Exercise » Only the pictures are to be dropped; the rest of the data below is to be duplicated exactly.

Data excerpt »
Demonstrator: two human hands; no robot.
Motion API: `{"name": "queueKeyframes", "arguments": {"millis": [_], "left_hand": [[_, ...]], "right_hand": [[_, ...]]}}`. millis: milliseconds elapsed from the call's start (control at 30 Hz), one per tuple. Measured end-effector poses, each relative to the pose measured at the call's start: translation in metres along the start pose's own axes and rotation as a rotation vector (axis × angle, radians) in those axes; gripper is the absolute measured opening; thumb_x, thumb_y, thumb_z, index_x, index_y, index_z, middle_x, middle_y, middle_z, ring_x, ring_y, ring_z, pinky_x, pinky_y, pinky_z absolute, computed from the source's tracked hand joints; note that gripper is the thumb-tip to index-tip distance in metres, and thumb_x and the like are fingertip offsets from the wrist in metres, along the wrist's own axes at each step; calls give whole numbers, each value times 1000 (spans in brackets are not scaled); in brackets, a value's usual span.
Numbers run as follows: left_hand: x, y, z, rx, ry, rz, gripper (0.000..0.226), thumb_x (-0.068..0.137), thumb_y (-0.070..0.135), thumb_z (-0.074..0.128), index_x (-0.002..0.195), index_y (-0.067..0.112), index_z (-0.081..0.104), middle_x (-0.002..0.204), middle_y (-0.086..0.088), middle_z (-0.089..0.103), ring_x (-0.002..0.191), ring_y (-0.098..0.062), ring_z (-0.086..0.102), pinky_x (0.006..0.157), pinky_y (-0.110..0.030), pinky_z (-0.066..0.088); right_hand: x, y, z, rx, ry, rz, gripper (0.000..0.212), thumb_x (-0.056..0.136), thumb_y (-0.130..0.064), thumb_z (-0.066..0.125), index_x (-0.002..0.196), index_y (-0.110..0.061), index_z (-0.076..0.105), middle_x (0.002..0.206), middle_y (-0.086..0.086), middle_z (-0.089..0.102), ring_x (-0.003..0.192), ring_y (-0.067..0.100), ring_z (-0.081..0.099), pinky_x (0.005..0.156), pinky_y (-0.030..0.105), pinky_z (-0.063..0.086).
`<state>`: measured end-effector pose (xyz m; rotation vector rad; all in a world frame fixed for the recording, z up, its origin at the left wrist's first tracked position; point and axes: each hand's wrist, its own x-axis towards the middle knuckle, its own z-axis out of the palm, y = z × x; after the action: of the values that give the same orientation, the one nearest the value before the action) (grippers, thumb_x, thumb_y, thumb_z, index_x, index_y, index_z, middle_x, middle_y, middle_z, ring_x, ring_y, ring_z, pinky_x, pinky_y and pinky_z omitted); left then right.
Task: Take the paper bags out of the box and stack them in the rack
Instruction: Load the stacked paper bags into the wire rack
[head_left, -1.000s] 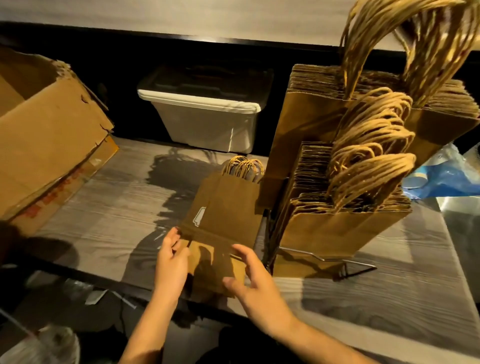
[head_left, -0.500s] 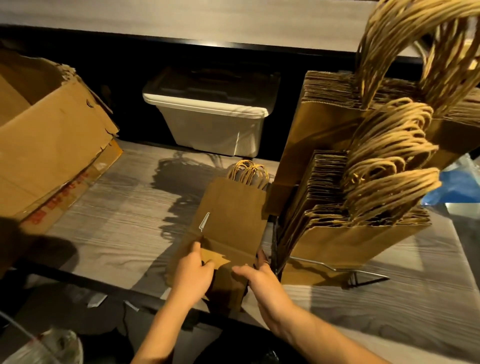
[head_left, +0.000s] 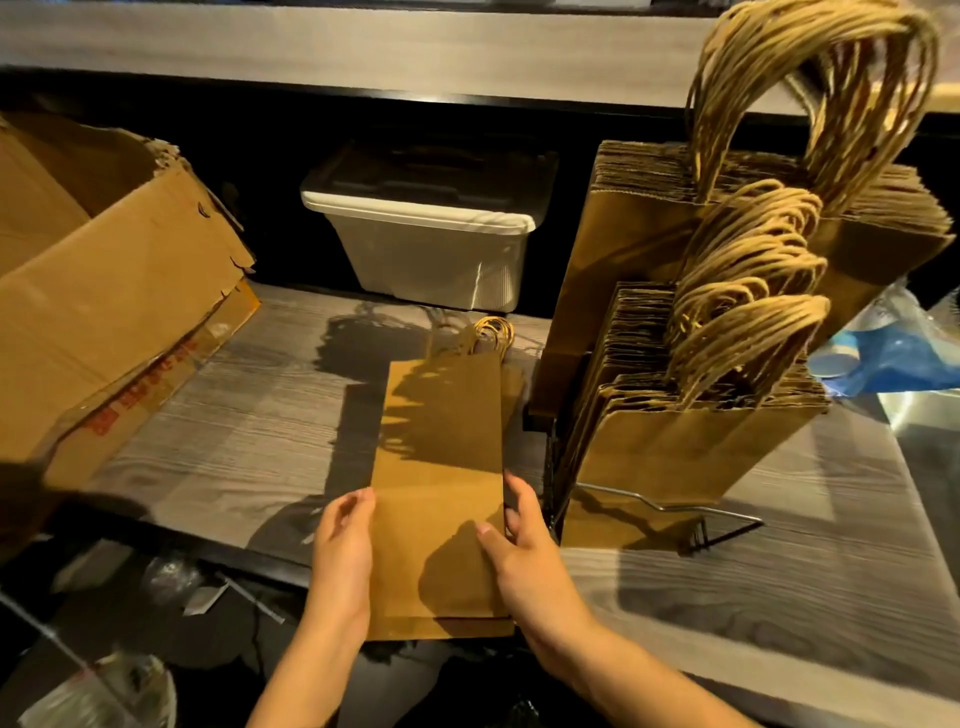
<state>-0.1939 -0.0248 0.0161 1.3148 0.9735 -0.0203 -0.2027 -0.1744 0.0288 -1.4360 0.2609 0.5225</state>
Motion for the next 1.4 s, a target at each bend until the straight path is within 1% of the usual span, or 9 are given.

Response below »
Demonstrator: two human hands; no robot.
Motion API: `{"name": "queueKeyframes", "arguments": {"millis": [_], "left_hand": [[_, ...]], "right_hand": [[_, ...]]}}`. millis: milliseconds elapsed from the call's start (control at 30 Hz), one per tuple. Measured end-effector poses, each relative to the pose measured at the call's start: translation in metres along the start pose's own axes and rotation as a rotation vector (axis × angle, radians) in those axes; gripper is the absolute measured opening; thumb_x, thumb_y, thumb_z, index_x, index_y, index_z, middle_x, middle_y, middle_z, ring_x, ring_y, ring_z, pinky_x, pinky_y, pinky_z absolute, computed from the source's tracked hand joints; note that gripper is the thumb-tip to index-tip distance in metres, and thumb_x and the like are fingertip offsets from the wrist in metres, along the wrist's own axes at each step; calls give whole numbers, each value times 1000 (spans in brackets are not scaled); in brackets, a value's usual span.
Numbers run as follows: left_hand: x, y, z, rx, ry, rz, gripper (0.000..0.226), thumb_x (-0.068..0.137), thumb_y (-0.070..0.135), thumb_z (-0.074..0.128), index_x (-0.002..0.195), index_y (-0.067..0.112), index_z (-0.081..0.104), middle_x (-0.002..0.204), middle_y (-0.086..0.088), middle_z (-0.089..0.103), ring_x (-0.002..0.191), ring_y (-0.098..0.062), ring_z (-0.086..0.102), pinky_x (0.006..0.157), pinky_y (-0.110..0.030), pinky_z (-0.066..0.088); right_hand: x, y, z, rx, ry, rz, gripper (0.000..0.212), thumb_x (-0.056..0.136), thumb_y (-0.130..0.064), thumb_z (-0.066..0.125), index_x (-0.002..0.196), index_y (-0.110..0.061), index_z (-0.076..0.105), middle_x (0.002..0.206), middle_y (-0.086..0.086), middle_z (-0.089..0.102), ring_x (-0.003..0.192), ring_y (-0.067..0.100), ring_z (-0.081..0.099), pinky_x (0.005..0.156), pinky_y (-0.030..0.105), pinky_z (-0.063..0.086).
`<state>`: measured end-effector pose (xyz m; rotation vector rad; all in a world frame fixed for the recording, z up, its origin at the left wrist's first tracked position; point and axes: each hand's wrist, its own x-axis towards the middle knuckle, its own z-axis out of the palm, y = z × x; after the action: of the values that give the same orientation, the one nearest the value before the action) (grippers, thumb_x, thumb_y, thumb_z, index_x, index_y, index_z, middle_x, middle_y, middle_z, ring_x, ring_y, ring_z, pinky_x, pinky_y and pinky_z omitted); left then right.
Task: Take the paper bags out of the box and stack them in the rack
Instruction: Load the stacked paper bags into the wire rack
[head_left, -1.000s] 
[head_left, -0.500s] 
[head_left, +0.000s] 
<state>-0.1939 -0.0248 0.0161 1.3148 0.9735 -0.0203 -0.2027 -0.1744 0.0288 -1.4360 0.2609 0.5225</state>
Motion for the next 1.4 s, a target at each bend until the straight path is within 1% of the usual span, or 9 are given.

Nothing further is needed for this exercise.